Please output exactly the lines that run from the line with "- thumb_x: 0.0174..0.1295" through the final line of the data, inclusive, and nothing more.
[SOURCE MATERIAL Boundary: Start]
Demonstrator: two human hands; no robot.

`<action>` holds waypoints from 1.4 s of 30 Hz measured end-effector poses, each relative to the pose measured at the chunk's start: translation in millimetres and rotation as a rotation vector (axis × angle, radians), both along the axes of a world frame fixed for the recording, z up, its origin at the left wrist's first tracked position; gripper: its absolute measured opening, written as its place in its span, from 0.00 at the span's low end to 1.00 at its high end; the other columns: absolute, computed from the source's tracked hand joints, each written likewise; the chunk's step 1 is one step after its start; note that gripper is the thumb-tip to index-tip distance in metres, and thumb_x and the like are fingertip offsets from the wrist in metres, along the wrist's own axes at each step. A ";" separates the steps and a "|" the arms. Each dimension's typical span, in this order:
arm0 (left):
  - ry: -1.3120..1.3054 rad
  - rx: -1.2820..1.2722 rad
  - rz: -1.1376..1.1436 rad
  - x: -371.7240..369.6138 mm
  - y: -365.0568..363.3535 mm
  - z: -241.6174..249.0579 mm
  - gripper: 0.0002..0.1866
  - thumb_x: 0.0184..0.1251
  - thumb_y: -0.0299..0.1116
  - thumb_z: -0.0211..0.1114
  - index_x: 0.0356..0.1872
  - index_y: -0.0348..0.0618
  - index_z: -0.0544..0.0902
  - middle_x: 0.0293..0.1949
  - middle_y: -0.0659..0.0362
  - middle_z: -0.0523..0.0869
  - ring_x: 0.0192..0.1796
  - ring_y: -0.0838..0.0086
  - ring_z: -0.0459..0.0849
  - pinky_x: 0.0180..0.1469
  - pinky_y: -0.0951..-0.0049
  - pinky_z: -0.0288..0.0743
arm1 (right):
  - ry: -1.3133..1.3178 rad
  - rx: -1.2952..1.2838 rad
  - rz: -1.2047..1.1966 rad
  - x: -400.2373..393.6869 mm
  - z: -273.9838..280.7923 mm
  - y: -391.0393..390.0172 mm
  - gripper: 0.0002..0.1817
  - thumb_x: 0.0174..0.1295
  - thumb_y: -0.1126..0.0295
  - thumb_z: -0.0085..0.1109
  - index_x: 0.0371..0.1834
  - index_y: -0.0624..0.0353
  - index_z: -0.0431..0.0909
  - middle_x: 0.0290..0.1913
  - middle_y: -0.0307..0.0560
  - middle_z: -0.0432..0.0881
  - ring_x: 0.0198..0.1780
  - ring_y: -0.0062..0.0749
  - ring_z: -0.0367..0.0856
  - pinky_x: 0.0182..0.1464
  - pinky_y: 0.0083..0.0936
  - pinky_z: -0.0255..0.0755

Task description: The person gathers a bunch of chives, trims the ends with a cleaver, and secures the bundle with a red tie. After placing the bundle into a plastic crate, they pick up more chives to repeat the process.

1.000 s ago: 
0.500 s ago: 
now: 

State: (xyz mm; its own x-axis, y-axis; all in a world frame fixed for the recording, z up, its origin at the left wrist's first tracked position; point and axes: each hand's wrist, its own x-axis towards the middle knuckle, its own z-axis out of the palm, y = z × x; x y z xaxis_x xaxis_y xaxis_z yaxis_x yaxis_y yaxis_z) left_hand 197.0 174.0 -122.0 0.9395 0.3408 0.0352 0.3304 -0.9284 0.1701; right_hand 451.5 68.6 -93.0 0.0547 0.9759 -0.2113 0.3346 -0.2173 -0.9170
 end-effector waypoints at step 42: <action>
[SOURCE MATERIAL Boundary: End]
## ANSWER SECTION
  - thumb_x: 0.0174..0.1295
  - thumb_y: -0.1126..0.0295
  - thumb_z: -0.0085..0.1109
  - index_x: 0.0371..0.1834
  - index_y: -0.0624..0.0353
  - index_z: -0.0431..0.0909
  - middle_x: 0.0290..0.1913
  - middle_y: -0.0307..0.0560
  - middle_z: -0.0432..0.0881
  - ring_x: 0.0198..0.1780
  - ring_y: -0.0062..0.0749
  - ring_z: -0.0367..0.0856
  - pinky_x: 0.0182..0.1464
  - pinky_y: 0.0083..0.0936
  - pinky_z: -0.0255..0.0755

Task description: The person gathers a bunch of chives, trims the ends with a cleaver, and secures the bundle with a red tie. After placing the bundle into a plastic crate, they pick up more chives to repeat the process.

1.000 s ago: 
0.500 s ago: 
now: 

State: (xyz mm; its own x-axis, y-axis; all in a world frame fixed for the recording, z up, its origin at the left wrist's first tracked position; point and axes: each hand's wrist, its own x-axis towards the middle knuckle, its own z-axis out of the palm, y = z × x; x y z xaxis_x xaxis_y xaxis_z yaxis_x yaxis_y yaxis_z) left_hand 197.0 174.0 -122.0 0.9395 0.3408 0.0352 0.3304 -0.9284 0.1701; right_hand 451.5 68.6 -93.0 0.0547 0.9759 -0.2113 0.3346 -0.2173 -0.9170
 end-effector waypoints at step 42: <action>

The work for this exercise is now done.